For each line in the data below that has the word "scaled", copy that line.

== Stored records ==
────────────────────
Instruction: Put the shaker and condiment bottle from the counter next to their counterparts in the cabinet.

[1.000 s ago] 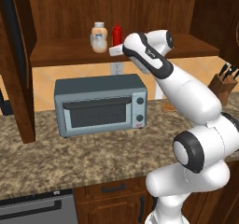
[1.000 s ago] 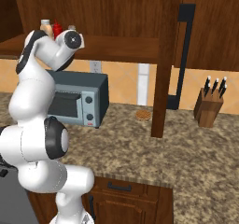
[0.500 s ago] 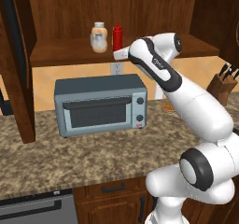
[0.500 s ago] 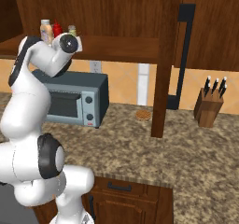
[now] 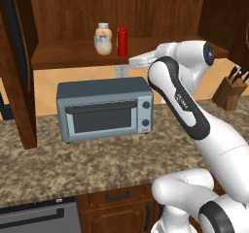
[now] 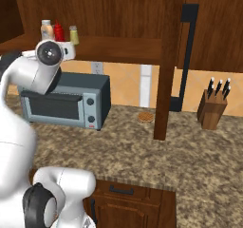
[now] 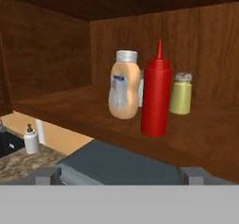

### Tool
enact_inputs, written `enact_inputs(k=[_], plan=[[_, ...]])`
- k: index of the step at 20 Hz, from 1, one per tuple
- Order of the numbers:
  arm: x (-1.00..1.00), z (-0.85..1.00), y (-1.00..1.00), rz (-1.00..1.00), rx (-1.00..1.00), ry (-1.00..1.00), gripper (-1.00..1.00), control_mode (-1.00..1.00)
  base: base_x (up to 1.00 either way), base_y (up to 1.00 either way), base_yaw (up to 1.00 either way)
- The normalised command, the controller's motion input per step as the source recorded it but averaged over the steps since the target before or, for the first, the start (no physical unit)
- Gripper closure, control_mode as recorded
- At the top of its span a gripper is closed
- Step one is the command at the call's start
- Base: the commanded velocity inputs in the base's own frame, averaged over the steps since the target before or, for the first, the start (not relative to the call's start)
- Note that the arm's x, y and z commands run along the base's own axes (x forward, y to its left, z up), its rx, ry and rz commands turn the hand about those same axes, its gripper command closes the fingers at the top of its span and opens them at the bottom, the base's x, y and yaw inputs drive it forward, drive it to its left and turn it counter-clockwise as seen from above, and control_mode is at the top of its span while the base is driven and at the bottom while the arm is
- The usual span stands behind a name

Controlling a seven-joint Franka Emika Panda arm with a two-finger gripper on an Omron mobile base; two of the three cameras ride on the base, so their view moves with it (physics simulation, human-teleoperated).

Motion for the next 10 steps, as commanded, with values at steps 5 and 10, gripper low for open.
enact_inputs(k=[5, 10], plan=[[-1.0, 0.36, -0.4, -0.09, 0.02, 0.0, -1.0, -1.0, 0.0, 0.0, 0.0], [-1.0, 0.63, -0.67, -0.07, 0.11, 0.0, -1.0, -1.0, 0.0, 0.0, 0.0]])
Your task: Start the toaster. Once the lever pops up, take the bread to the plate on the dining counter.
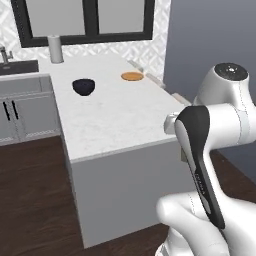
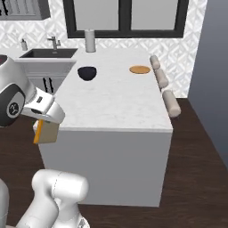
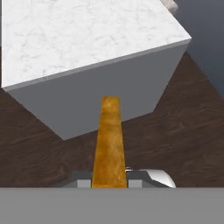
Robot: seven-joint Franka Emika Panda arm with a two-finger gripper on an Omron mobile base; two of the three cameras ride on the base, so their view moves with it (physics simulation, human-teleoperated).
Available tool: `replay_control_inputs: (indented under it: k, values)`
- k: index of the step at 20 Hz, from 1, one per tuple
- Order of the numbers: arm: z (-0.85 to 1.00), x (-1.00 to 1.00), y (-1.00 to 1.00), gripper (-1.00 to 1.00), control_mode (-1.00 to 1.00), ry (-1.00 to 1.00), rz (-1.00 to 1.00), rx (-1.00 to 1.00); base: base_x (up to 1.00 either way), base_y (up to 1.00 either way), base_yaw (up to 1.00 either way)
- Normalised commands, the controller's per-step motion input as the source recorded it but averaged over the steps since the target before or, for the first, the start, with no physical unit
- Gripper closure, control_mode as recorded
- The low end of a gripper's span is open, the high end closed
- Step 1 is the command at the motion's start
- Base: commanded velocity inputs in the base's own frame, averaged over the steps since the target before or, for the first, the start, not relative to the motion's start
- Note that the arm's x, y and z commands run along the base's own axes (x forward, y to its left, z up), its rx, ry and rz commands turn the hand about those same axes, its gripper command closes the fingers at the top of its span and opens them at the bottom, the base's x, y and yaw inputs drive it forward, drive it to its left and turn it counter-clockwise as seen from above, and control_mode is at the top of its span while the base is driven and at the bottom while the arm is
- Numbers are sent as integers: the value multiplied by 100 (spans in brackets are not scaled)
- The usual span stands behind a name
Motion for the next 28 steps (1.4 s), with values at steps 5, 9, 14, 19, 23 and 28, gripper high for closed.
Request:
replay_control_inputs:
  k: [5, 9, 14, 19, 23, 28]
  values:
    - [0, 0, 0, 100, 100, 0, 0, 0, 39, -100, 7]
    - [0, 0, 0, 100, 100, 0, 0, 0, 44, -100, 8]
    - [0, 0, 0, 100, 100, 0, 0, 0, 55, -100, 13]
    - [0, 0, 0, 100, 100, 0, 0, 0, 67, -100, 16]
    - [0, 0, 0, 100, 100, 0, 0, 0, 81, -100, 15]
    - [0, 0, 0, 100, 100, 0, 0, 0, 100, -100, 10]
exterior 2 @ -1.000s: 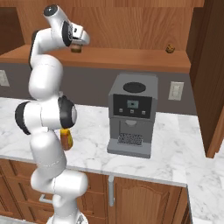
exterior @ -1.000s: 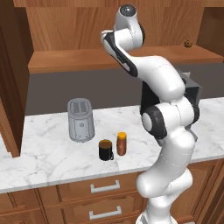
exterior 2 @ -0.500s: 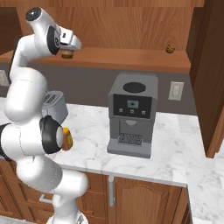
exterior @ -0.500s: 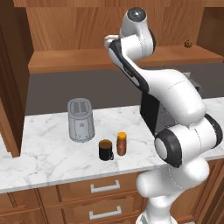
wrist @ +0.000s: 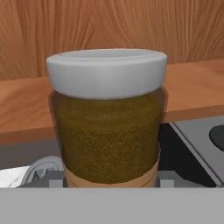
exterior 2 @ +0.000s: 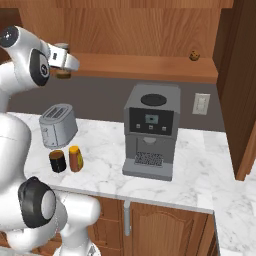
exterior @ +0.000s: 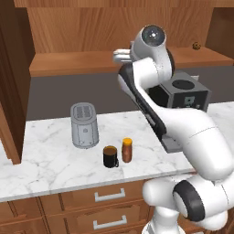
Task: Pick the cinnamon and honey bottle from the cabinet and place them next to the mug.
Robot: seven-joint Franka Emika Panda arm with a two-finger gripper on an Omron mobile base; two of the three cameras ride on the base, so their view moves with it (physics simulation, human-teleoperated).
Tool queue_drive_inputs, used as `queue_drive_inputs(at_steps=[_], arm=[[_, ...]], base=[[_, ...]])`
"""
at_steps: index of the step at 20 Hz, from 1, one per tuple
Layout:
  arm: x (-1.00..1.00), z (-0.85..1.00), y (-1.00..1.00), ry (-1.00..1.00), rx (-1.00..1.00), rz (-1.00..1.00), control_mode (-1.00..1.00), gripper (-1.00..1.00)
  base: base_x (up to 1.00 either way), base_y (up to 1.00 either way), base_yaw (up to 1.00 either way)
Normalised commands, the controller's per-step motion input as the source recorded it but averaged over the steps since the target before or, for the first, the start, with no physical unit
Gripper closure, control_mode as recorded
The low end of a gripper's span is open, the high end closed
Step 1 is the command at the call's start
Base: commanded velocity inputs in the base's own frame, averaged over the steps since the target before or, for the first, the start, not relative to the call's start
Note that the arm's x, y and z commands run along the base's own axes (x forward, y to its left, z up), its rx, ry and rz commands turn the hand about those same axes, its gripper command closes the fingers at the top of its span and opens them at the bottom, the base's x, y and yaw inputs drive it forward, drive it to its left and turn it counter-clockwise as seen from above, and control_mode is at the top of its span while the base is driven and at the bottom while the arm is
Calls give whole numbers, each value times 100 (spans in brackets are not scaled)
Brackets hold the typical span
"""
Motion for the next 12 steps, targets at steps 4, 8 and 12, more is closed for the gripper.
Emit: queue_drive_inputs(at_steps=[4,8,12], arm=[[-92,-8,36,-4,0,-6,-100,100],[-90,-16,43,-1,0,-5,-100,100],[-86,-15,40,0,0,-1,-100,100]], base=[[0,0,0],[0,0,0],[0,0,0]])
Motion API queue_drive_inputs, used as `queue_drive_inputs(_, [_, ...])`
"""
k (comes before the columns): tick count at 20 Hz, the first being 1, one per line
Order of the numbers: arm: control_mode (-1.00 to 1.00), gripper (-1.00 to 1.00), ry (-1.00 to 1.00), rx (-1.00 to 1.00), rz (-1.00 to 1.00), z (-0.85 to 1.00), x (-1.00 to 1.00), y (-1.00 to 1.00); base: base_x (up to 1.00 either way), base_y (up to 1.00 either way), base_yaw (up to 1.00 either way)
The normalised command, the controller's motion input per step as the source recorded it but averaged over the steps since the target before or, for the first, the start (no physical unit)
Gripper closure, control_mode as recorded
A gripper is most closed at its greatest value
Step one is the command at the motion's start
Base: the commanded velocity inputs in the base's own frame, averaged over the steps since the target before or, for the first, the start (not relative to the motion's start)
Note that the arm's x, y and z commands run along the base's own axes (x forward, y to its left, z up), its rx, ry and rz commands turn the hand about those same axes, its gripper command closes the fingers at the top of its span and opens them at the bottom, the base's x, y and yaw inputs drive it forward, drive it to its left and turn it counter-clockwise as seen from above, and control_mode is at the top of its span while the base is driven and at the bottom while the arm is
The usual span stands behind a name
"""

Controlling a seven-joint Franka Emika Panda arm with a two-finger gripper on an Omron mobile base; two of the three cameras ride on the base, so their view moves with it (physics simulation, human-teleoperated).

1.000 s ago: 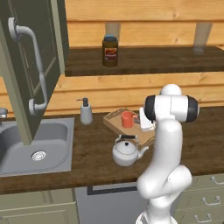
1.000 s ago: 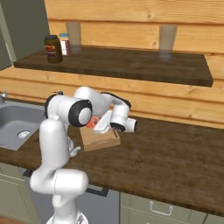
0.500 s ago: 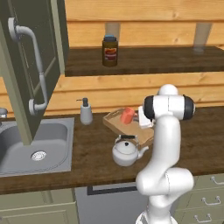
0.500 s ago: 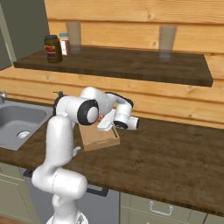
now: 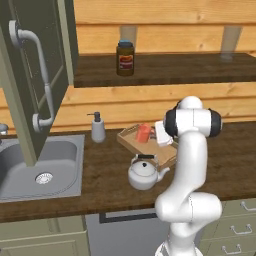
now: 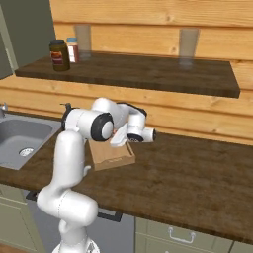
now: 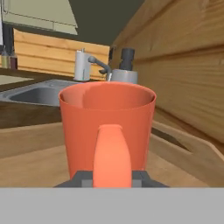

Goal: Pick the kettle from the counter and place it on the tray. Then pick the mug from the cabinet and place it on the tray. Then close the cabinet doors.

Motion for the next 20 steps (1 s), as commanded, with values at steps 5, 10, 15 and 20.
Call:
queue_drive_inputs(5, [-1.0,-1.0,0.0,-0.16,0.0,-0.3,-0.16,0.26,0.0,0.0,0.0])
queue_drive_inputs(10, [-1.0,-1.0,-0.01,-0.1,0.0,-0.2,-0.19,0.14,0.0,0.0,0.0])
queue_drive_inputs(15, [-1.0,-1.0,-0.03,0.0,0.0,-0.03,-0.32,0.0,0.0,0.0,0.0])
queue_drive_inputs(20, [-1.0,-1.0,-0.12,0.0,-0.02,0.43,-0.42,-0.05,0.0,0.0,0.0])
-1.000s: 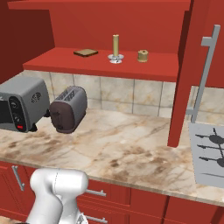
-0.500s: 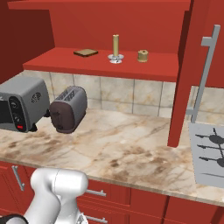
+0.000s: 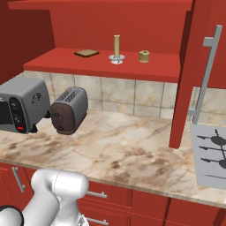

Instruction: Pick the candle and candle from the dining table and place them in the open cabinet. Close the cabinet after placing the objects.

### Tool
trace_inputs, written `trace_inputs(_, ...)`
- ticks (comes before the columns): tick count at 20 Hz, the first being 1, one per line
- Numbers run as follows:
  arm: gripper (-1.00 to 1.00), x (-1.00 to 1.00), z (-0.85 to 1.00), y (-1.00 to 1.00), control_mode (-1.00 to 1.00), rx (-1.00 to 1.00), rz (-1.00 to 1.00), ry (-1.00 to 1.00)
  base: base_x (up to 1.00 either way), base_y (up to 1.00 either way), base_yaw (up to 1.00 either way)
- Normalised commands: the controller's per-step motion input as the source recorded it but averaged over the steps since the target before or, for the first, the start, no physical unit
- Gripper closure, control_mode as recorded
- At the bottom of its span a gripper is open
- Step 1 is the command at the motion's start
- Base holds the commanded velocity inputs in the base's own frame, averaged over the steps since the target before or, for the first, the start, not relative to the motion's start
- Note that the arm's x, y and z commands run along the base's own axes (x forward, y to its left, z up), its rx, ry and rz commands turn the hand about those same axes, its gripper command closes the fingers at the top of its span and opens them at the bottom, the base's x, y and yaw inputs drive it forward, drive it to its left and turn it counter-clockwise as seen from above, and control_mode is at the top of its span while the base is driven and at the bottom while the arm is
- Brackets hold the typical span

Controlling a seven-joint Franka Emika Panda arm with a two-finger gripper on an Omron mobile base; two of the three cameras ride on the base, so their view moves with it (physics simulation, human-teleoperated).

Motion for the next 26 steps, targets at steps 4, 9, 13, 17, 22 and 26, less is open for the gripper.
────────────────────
== Solution for this task ==
- Numbers are sent as integers: the value multiplied by 100 (spans in brackets are not scaled)
Calls give whole numbers, each value times 100 (spans in brackets are not scaled)

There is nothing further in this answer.